Co-Founder & CEO Sounding Board, Inc.
Christine Tao is the co-founder & CEO at Sounding Board, a Silicon Valley startup redefining how organizations are developing their leaders. Her extraordinarily rapid career growth to executive management in the media, mobile and tech sectors of Silicon Valley became her inspiration for founding Sounding Board. As she began to manage larger teams and be responsible for growing revenues, it became clear that she needed a “sounding board” to coach her on the development of her leadership skills. That’s where her Sounding Board co-founder, Lori Mazan came on the scene. A seasoned executive coach focused on leadership development, Lori coached Christine on real-world leadership skills that had a direct impact on business outcomes.
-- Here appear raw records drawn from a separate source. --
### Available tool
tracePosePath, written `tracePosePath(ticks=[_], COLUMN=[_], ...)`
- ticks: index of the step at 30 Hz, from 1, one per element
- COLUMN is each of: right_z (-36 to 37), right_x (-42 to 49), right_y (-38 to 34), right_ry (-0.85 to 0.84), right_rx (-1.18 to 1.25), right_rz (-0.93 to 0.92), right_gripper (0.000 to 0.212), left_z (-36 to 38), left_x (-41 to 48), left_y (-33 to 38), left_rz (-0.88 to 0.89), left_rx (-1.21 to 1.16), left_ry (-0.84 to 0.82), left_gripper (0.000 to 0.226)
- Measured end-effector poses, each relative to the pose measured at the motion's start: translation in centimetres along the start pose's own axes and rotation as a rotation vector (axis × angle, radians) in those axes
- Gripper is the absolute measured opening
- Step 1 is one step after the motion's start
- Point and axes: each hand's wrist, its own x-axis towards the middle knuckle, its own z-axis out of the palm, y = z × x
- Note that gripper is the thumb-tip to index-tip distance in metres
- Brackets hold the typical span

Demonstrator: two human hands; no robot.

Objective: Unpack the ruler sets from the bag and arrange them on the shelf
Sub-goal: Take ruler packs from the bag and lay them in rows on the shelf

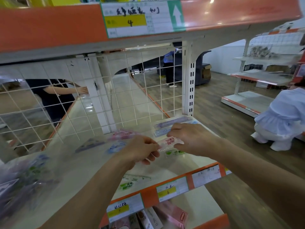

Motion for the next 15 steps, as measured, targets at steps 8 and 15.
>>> tracePosePath(ticks=[8,15], right_z=[0.6,0.3], right_x=[1.3,0.9], right_y=[2.1,4.6], right_ry=[-0.037,-0.152], right_rx=[0.069,0.037], right_rz=[0.074,0.165], right_gripper=[0.032,0.019], left_z=[-1.2,-1.6], left_x=[1.2,1.8], left_y=[-0.7,-1.1], left_rz=[0.028,0.059], left_rx=[-0.06,0.005], left_ry=[0.058,0.114], left_gripper=[0.01,0.013])
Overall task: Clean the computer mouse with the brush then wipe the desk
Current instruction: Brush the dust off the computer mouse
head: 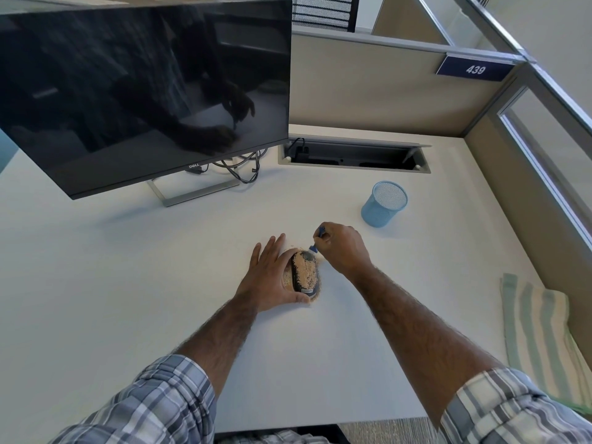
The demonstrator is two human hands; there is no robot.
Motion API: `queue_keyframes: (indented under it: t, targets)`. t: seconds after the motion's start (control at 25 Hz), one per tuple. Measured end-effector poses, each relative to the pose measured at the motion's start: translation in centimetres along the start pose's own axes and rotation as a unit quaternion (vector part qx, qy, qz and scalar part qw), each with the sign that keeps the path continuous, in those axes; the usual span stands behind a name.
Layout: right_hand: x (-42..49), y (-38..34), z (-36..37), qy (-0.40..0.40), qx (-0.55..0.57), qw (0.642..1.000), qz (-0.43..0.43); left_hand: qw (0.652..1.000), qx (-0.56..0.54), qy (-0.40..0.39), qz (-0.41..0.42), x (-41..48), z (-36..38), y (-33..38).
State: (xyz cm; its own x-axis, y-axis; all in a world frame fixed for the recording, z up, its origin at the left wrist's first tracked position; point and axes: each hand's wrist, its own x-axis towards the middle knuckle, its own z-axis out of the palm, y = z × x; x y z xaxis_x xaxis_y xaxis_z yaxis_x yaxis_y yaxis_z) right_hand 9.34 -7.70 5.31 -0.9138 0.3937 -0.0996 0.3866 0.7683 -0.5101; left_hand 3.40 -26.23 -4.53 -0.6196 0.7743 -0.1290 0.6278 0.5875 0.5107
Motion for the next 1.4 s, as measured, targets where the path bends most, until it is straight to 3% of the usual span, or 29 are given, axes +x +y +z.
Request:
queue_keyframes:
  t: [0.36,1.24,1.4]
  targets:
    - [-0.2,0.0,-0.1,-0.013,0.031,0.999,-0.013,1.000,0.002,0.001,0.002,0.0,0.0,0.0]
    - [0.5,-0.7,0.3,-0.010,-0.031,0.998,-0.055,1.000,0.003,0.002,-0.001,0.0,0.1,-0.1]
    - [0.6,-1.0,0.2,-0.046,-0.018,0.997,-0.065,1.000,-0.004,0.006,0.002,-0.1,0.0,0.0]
Based on her positive and impactful experience with leadership development, Christine was driven to make leadership development coaching accessible to people at all levels of the organization.
Christine advises several startups, is a budding angel investor and is also a Tory Burch Foundation Fellow, a foundation dedicated to investing in the success and sustainability of women entrepreneurs.
Prior to co-founding Sounding Board, Christine was a Senior Vice President of Developer Relations at Tapjoy, a venture-backed, leading mobile advertising & publishing network. She led the growth of Tapjoy’s publisher advertising business from 0 to over $100 million in revenues in less than 3 years. Prior to that she led e-commerce partnerships and strategy at YouTube. Christine holds an MBA in Marketing & Operations from Wharton and a BA in Business Administration from UC Berkeley.